━━ RECORDS SHOWN
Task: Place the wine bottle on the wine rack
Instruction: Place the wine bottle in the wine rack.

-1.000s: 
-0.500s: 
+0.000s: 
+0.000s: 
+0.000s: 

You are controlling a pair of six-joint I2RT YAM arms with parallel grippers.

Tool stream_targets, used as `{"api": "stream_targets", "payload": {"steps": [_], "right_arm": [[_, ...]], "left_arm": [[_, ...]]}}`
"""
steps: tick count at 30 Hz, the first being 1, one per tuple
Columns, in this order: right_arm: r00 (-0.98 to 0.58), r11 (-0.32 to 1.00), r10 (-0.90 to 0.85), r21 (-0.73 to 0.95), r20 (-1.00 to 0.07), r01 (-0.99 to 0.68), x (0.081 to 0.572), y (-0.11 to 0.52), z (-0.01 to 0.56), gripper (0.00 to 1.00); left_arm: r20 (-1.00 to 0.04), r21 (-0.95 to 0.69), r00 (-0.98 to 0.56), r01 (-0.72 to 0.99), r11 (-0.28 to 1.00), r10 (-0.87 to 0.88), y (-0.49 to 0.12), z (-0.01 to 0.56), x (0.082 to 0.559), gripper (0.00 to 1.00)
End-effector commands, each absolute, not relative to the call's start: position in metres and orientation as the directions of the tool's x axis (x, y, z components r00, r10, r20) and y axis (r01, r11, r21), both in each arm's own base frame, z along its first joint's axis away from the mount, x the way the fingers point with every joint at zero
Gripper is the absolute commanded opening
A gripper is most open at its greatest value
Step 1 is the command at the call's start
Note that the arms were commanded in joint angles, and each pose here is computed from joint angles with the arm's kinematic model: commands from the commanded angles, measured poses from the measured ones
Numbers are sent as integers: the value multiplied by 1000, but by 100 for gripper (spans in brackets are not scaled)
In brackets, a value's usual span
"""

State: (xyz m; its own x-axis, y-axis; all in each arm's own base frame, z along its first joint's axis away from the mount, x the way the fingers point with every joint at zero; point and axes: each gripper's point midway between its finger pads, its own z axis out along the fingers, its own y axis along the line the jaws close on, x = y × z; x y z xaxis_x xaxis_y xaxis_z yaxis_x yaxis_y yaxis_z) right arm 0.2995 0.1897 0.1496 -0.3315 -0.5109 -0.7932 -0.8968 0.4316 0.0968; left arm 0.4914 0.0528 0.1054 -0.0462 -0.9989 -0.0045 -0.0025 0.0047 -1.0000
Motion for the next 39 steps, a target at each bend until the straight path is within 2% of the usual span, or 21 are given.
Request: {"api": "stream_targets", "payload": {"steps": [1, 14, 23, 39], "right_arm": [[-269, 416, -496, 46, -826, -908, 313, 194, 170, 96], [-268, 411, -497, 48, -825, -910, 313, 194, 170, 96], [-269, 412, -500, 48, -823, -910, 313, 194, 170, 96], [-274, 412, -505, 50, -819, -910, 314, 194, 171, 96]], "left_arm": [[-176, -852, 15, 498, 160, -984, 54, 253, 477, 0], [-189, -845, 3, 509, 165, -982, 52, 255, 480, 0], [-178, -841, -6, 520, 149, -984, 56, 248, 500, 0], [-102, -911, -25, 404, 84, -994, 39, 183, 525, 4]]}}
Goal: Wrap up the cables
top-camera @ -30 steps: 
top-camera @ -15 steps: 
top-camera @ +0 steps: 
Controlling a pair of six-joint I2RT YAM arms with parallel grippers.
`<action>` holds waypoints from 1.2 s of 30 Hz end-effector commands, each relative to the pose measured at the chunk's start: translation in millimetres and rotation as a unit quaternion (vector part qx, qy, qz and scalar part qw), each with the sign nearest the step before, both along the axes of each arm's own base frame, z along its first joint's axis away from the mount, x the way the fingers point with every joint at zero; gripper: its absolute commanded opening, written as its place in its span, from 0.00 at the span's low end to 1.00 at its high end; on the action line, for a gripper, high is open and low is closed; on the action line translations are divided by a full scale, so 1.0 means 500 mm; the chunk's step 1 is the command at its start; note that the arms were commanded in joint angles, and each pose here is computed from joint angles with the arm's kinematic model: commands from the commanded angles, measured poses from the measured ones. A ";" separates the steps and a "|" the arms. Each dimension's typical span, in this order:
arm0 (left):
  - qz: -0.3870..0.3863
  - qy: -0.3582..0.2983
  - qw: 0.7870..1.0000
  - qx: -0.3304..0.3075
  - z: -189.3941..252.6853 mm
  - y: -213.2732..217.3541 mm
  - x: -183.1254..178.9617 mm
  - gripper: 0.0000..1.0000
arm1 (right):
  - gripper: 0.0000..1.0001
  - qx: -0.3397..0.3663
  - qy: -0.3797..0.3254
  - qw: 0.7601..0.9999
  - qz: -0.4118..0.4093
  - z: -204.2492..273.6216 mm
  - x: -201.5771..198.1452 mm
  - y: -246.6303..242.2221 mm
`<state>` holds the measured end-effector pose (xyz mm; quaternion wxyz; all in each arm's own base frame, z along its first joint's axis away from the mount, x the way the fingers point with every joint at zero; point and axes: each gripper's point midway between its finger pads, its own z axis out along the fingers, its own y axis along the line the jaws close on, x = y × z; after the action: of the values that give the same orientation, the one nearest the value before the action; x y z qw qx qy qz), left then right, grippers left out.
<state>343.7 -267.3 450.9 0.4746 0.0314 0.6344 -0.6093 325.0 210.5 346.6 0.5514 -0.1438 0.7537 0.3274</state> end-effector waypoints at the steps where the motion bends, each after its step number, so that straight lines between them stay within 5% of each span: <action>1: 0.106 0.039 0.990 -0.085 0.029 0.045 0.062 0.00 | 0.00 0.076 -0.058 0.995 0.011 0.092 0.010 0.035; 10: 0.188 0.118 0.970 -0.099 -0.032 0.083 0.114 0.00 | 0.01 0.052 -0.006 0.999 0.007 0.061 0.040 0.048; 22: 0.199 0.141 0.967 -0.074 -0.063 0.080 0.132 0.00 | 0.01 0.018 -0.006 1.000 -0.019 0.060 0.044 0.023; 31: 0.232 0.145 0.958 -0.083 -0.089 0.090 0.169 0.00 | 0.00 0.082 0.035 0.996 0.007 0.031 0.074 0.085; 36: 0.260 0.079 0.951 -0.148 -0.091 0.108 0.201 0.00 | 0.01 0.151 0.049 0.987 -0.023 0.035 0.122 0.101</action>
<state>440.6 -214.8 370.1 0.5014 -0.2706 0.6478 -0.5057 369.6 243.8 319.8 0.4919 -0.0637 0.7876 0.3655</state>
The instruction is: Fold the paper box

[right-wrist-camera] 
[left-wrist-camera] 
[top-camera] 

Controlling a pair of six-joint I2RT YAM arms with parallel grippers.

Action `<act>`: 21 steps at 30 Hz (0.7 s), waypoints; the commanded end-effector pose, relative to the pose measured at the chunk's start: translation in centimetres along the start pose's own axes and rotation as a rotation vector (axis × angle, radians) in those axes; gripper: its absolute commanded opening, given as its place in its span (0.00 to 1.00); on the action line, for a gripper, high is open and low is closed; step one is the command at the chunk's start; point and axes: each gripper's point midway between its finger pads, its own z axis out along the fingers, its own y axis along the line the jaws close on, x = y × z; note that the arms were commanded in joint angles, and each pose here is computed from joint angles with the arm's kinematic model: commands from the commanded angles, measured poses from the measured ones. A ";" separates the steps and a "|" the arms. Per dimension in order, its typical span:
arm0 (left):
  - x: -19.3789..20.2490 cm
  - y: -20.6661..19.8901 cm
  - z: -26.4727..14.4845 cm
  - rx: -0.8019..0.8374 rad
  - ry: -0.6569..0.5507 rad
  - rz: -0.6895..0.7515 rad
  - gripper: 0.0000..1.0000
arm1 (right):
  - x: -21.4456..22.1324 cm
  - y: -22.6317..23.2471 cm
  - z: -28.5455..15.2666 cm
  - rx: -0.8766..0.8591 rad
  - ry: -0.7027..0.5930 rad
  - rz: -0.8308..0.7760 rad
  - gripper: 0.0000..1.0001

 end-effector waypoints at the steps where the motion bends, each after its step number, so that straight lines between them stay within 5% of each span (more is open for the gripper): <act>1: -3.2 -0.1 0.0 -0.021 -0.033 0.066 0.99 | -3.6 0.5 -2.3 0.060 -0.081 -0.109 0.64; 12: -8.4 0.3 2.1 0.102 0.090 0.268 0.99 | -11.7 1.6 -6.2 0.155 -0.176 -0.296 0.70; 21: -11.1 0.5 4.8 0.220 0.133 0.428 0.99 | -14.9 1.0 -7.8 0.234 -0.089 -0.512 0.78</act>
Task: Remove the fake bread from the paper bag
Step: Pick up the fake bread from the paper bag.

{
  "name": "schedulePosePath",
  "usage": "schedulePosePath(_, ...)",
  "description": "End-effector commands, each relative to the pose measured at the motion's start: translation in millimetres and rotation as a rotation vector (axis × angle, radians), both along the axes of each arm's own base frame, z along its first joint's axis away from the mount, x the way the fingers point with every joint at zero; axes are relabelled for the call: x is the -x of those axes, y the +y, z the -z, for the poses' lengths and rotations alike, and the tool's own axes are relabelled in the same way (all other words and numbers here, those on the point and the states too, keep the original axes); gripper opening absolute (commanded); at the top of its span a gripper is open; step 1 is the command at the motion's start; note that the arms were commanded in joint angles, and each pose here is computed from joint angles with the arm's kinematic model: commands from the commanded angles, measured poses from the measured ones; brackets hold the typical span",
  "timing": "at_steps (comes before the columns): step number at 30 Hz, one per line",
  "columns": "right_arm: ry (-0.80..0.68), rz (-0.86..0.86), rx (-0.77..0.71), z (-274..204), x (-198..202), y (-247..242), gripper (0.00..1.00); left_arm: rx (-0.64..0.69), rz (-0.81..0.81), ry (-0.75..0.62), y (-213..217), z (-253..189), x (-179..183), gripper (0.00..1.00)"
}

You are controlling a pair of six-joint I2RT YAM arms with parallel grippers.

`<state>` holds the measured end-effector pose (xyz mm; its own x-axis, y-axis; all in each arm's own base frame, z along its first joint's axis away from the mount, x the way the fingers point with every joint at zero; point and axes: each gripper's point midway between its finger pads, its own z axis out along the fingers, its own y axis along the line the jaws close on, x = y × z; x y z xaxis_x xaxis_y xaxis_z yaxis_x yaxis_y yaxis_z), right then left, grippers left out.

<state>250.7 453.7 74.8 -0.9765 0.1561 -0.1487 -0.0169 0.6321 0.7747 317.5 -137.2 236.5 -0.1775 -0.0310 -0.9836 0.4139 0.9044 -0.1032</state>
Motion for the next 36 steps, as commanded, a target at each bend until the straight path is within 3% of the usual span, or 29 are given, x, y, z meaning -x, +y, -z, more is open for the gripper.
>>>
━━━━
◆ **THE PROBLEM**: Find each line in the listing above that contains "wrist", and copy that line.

◆ **EXERCISE RESULT**:
[right-wrist-camera] 
[left-wrist-camera] 

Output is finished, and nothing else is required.